What is needed - Copy the lines below verbatim. Begin with the first and end with the line containing "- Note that".

Records contained in a dataset:
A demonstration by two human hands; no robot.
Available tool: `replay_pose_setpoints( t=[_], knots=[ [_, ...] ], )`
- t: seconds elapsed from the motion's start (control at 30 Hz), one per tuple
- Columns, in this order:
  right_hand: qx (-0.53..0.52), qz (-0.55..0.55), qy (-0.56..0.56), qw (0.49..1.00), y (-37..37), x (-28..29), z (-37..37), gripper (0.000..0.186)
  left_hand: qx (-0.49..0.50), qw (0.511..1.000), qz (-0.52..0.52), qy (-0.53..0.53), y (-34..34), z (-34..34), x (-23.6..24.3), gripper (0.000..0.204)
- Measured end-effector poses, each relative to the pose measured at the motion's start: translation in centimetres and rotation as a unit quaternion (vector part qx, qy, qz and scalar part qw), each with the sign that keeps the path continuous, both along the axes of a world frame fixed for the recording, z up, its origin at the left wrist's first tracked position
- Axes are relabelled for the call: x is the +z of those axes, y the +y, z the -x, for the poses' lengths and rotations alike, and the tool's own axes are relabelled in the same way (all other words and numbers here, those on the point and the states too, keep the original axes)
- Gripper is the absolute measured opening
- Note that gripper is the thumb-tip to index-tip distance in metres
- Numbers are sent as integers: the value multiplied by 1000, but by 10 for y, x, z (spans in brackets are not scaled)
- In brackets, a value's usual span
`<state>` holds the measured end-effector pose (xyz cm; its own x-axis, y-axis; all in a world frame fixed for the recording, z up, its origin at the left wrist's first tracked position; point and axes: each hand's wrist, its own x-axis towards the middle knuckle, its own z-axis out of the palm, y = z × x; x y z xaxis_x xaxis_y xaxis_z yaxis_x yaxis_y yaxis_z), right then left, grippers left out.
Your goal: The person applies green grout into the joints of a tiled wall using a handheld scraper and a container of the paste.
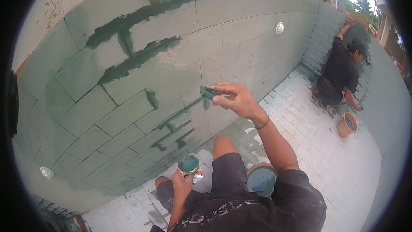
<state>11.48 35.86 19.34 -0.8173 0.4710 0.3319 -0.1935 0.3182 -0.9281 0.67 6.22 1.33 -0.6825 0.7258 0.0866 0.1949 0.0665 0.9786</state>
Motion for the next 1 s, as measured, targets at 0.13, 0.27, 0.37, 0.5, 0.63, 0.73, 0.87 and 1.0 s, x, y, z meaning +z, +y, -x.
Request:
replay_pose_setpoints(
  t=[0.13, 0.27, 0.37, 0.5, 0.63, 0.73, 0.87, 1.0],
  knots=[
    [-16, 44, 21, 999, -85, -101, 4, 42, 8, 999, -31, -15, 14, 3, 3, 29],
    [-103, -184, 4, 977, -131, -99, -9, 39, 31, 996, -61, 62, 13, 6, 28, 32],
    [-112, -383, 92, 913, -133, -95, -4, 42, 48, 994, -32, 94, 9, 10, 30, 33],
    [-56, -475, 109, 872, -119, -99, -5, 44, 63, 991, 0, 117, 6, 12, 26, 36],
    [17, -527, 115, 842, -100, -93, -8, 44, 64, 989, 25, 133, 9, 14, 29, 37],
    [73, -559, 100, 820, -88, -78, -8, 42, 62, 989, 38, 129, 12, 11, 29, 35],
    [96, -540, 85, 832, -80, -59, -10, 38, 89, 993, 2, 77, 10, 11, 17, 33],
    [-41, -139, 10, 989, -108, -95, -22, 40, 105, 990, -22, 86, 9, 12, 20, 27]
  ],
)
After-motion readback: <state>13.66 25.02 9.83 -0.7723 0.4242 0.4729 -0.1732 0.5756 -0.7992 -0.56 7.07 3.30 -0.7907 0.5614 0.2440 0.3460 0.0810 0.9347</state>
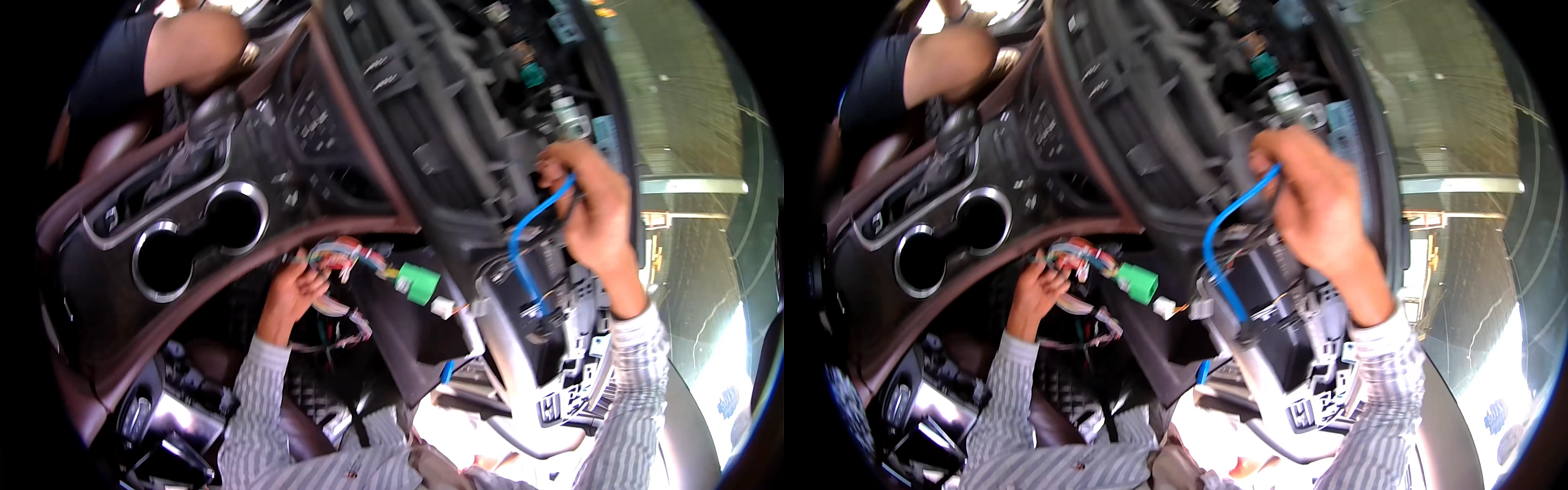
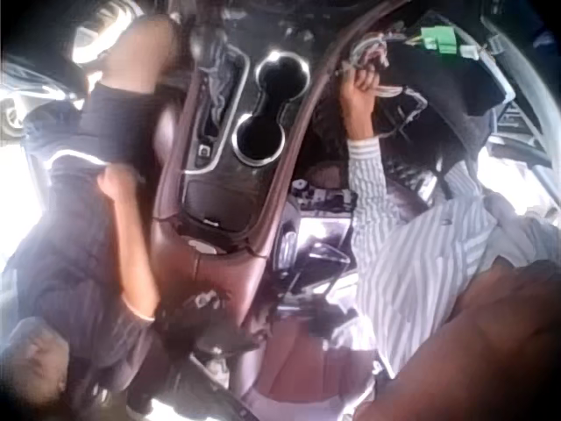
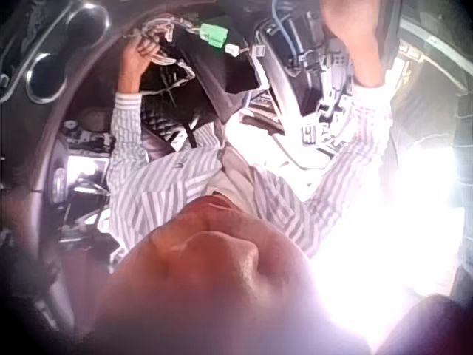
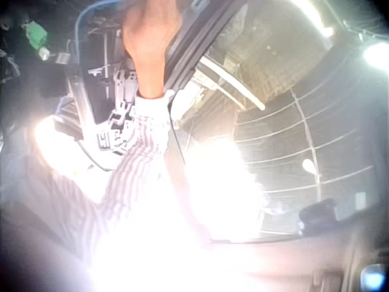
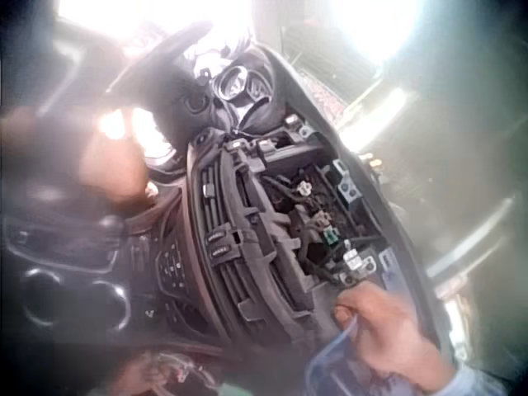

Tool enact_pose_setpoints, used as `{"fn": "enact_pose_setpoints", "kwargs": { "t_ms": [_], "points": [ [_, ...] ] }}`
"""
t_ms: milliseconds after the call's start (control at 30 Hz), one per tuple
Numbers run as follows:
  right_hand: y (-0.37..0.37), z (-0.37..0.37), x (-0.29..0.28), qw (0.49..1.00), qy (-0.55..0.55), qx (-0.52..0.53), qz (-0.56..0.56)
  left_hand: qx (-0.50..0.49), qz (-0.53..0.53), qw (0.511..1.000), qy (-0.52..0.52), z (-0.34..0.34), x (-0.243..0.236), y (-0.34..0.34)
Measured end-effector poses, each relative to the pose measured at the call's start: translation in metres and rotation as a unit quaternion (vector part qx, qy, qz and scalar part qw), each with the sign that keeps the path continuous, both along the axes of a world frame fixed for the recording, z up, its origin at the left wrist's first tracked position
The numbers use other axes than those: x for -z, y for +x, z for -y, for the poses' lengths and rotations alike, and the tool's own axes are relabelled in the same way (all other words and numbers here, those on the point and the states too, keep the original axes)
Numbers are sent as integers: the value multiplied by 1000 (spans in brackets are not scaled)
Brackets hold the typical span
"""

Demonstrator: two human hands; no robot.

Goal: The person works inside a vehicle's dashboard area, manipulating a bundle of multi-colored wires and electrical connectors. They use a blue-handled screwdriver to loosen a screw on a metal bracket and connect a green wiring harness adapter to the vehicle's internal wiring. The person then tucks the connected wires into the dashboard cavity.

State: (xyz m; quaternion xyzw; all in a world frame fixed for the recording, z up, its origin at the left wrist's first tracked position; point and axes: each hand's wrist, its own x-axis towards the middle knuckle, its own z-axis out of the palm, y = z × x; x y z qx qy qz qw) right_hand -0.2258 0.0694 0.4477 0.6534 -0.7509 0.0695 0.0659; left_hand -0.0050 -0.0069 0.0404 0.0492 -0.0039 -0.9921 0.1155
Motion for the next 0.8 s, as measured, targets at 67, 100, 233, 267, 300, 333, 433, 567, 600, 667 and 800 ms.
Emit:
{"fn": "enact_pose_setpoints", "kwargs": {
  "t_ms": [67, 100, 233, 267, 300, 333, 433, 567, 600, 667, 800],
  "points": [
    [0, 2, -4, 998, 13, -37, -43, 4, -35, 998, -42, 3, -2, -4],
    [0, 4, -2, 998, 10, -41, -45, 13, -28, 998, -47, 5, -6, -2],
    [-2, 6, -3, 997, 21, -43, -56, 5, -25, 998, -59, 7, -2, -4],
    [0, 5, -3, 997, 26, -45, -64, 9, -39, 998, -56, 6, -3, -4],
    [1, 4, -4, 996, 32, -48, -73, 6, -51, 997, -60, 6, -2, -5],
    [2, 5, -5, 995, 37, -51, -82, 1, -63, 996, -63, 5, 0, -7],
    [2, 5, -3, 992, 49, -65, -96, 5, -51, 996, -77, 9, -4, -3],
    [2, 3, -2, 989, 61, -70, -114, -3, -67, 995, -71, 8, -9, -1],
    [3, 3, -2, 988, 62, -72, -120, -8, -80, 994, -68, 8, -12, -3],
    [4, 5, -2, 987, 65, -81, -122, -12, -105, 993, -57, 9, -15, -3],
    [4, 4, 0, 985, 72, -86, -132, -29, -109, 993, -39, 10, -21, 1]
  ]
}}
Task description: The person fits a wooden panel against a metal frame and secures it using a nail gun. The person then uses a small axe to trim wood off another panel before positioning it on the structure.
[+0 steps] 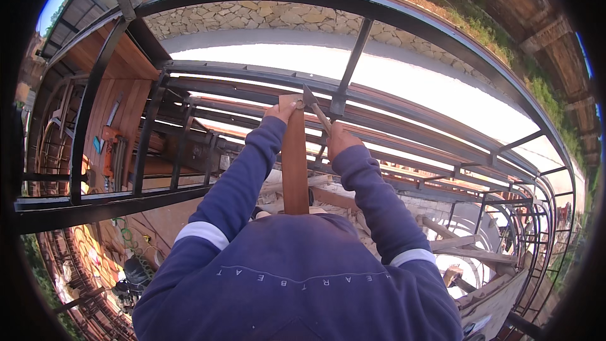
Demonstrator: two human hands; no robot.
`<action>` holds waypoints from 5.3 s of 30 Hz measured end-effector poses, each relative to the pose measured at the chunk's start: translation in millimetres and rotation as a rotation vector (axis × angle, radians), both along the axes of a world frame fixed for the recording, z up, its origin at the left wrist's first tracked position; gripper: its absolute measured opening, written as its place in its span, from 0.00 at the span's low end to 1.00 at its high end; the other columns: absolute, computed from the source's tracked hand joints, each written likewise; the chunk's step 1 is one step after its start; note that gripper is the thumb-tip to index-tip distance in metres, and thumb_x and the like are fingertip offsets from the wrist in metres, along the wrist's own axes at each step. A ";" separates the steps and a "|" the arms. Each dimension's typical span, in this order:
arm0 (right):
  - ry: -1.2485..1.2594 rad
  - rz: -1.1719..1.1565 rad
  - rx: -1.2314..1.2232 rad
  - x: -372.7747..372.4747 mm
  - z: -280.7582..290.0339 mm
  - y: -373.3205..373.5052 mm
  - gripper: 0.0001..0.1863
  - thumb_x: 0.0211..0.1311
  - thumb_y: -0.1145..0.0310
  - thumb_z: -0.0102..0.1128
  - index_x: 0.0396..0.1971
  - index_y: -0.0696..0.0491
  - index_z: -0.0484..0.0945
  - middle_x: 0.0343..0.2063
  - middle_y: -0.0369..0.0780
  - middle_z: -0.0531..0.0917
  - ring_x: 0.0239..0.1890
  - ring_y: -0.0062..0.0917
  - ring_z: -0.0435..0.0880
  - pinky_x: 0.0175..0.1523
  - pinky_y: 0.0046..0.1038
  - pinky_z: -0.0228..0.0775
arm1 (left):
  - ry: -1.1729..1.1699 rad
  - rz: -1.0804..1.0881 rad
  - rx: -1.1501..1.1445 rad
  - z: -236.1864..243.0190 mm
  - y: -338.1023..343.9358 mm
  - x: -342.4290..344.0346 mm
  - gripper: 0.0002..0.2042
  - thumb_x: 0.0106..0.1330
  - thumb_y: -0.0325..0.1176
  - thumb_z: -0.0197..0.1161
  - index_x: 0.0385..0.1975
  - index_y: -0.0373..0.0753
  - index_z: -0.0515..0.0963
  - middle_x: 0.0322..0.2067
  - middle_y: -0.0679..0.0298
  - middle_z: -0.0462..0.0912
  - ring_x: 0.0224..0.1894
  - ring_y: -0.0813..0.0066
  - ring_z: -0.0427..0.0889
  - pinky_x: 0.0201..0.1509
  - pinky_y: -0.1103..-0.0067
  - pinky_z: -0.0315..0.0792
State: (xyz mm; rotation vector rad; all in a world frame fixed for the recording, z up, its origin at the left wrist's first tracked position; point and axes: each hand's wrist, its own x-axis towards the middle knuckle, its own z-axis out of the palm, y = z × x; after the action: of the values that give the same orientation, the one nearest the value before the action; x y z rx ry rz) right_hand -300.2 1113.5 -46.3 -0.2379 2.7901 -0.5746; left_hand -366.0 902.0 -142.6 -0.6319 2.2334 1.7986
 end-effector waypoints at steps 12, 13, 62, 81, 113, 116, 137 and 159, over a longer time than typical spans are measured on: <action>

Solution -
A demonstration by two human hands; no robot.
Available tool: `replay_pose_setpoints( t=[_], knots=[ [_, ...] ], )`
- t: seconds elapsed from the motion's start (control at 30 Hz), one per tuple
- Columns, in this order:
  right_hand: qx (-0.53..0.52), qz (-0.55..0.55), qy (-0.56..0.56), qw (0.49..1.00), y (-37..37), x (-28..29), z (-37..37), gripper (0.000..0.186)
  left_hand: qx (-0.49..0.50), qw (0.511..1.000), qz (-0.52..0.52), qy (-0.53..0.53), y (-34..34), z (-34..34), x (-23.6..24.3), gripper (0.000..0.204)
- Measured end-effector poses, each relative to the pose measured at the motion's start: translation in centimetres and rotation as a unit quaternion (vector part qx, qy, qz and scalar part qw), each with the sign that keeps the path continuous, both along the axes of a world frame fixed for the recording, z up, its origin at the left wrist's first tracked position
- Axes are relabelled for the call: x is the +z of those axes, y the +y, z the -x, for the poses' lengths and rotations alike, and the tool's own axes are relabelled in the same way (all other words and numbers here, those on the point and the states too, keep the original axes)
- Gripper is the absolute measured opening
- Note that gripper is the thumb-tip to index-tip distance in metres

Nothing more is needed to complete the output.